“Last year I did not carry out routine immunization (RI) for 6 months,” says Alex Kwikiriza, In-charge and nurse at Nyamiryango HC II in Kabale district, Uganda. But due to lack of clearly demarcated service areas for each health facility—and, thus, target populations—the health facility’s under performance was not noticed.
However, when MCHIP/Uganda facilitated Kabale district local government to conduct macro mapping of populations against primary health care facilities throughout the whole district, this lack of activity became clear. Mapping facilitated the District Health Team (DHT) to clearly identify the service areas of each health facility and target population. Using the target population and local Expanded Program on Immunization data, each health facility’s performance for six months was assessed. Best and worst performing health centers on RI were identified using a national RI categorization tool being encouraged by the Uganda National Expanded Program on Immunization and partners.
And when Kabale DHT, with MCHIP/Uganda support, organized a district quarterly review meeting attended by political and religious leaders and health workers from all static health centers in Kabale district, “it was found out that my health center had not vaccinated any child for the past six months,” Alex says.
“The district chairperson asked me to stand amidst the meeting to explain why my health facility had not vaccinated a single child in the past six months despite having all that it takes to vaccinate children,” he adds. “It was a hard moment for me! They also showed me the effects of this poor performance. I was very touched and ashamed to be the in-charge of a health facility performing poorly and letting down the whole district.”
The district chairperson asked Alex to discuss with him the challenges he faces in the health facility and come up with solutions. “As a result of this meeting, [our] RI challenges were put in the spotlight of leaders of the district,” Alex says. “I met with the district chairperson, and the district health officer explained to them the various challenges faced by the health facility.
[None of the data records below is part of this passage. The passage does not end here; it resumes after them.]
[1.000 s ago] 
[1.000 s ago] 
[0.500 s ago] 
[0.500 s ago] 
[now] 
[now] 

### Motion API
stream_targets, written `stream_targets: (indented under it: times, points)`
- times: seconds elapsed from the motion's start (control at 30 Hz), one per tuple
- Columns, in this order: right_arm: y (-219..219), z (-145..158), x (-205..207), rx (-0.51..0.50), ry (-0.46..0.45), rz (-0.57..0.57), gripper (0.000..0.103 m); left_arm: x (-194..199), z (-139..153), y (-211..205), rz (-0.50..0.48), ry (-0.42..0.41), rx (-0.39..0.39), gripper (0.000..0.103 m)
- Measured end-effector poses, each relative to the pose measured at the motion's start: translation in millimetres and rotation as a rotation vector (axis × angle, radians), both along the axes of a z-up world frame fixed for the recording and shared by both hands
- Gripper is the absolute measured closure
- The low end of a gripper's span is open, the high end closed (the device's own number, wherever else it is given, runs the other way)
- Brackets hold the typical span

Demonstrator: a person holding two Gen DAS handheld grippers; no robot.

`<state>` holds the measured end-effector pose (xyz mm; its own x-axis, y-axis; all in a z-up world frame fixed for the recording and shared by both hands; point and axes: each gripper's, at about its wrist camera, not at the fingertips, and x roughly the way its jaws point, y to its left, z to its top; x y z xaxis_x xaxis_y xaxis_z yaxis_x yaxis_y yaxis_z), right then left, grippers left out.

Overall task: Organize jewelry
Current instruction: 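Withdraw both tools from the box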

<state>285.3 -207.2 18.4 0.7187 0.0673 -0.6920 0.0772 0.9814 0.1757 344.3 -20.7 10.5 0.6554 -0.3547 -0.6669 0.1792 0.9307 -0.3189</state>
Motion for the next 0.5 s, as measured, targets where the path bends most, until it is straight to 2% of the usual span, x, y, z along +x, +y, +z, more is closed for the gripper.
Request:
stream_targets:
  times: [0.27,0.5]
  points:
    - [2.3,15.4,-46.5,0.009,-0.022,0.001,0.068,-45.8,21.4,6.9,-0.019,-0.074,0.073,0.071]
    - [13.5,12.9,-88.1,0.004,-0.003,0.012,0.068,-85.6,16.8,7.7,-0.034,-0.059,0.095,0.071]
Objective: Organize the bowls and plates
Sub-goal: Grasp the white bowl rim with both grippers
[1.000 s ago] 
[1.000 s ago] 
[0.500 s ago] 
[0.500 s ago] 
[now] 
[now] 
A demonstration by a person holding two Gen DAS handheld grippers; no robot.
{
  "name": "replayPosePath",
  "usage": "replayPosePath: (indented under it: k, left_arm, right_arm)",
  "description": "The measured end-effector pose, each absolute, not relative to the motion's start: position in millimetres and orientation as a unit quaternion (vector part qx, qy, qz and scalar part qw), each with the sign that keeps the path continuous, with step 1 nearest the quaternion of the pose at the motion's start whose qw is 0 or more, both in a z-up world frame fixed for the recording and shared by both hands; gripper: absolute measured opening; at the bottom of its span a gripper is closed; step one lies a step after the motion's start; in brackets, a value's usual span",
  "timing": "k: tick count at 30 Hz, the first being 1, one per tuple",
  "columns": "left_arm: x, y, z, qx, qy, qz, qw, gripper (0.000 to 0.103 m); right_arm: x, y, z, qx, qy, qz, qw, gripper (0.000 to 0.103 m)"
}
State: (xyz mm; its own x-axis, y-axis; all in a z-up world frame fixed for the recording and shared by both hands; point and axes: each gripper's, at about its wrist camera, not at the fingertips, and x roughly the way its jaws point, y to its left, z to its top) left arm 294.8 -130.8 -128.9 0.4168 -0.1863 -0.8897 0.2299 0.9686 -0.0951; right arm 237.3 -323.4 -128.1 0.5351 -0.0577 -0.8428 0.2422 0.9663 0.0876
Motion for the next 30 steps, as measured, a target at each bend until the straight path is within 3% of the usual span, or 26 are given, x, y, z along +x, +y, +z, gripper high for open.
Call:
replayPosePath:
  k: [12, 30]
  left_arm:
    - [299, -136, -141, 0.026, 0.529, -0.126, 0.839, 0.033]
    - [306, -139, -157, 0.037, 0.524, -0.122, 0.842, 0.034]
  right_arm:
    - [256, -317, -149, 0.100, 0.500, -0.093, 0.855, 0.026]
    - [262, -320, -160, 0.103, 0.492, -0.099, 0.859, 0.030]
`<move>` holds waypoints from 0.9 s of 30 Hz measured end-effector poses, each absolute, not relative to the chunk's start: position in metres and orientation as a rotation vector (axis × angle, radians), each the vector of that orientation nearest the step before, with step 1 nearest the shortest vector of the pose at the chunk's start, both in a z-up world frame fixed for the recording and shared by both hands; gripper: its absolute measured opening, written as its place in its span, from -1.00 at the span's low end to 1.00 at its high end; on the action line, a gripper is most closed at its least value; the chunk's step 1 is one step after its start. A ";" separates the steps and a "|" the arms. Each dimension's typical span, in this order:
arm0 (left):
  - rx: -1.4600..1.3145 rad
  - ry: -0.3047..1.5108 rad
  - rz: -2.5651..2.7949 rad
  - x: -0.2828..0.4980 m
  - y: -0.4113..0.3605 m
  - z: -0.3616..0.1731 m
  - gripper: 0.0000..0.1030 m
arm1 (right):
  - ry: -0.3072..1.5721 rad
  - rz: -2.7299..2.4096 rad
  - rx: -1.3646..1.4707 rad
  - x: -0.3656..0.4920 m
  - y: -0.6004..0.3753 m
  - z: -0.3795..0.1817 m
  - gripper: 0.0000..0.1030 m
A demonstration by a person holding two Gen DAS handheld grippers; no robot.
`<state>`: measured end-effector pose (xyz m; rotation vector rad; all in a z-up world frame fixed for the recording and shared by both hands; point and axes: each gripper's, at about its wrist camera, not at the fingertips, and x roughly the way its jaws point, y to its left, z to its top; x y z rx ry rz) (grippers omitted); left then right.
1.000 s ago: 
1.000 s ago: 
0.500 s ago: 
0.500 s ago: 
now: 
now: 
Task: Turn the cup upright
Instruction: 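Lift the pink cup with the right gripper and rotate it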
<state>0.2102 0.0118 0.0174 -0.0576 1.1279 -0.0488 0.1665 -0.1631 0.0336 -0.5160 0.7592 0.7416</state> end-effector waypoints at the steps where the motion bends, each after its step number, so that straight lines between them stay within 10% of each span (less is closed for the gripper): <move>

Then these challenges were systematically addressed.”
As a result, the team has had many subsequent achievements and successes:
- September—Nyamiryango HCII successfully immunized 79 babies, all newborn to one year of age.
- October—the team immunized 121 babies of the same age from both static and outreach sites.
- July and August—Nyamiryango carried out one outreach session each month.
- September and October—two outreach sessions were carried out each month.”
All of this was done using existing resources at the health center.
“I thank MCHIP/Uganda for coming in, for without their intervention, Nyamiryango to date would still not carry out vaccinations,” Alex says. “We now know which villages to focus on and our target populations, we track and access and utilization issues and follow-up in strengthening immunization. MCHIP/Uganda has also helped us in identifying our immunization needs and challenges and we also understand that each health facility is accountable for providing health services to their identified community.”
Alex further asserts that, “through the continuous mentorship and training I have received over the past year from the DHT and MCHIP, the immunization rates of Nyamiryango HC II have steadily gone up and there is a great improvement in the service delivery at the health center.”
In the last 11 months, he has seen great improvement in RI at the health center, including:
- To address the storage problem of vaccines, the district has provided solar energy for the HC II. The fridge is fully functional and vaccines are brought on time and stored safely.
- The DHT has been routinely following the facility’s performance and frequently checking performance during supportive supervision.
- A support staff from HC III has been brought to assist with both static and outreach immunization sessions. A retired nurse, who is a volunteer vaccinator, also comes and assists with RI sessions on the days of static and outreach services.
- There has been sensitization of the community on RI services from both political and religious leaders, as well as health workers, and the parents and care takers of children are happy that we are immunizing again.
- Village Health Team coordinators have been oriented to RI and assist with mobilization of communities to attend outreach sessions.
- A Quality Improvement working team (comprised of 20 sub-county leaders, community development officers, health assistants, in-charges of health facilities and focal points for immunization, and parish coordinators) held a meeting supported by the DHT and MCHIP to identify and prioritize major problems, as well as indicators to measure the proposed solutions.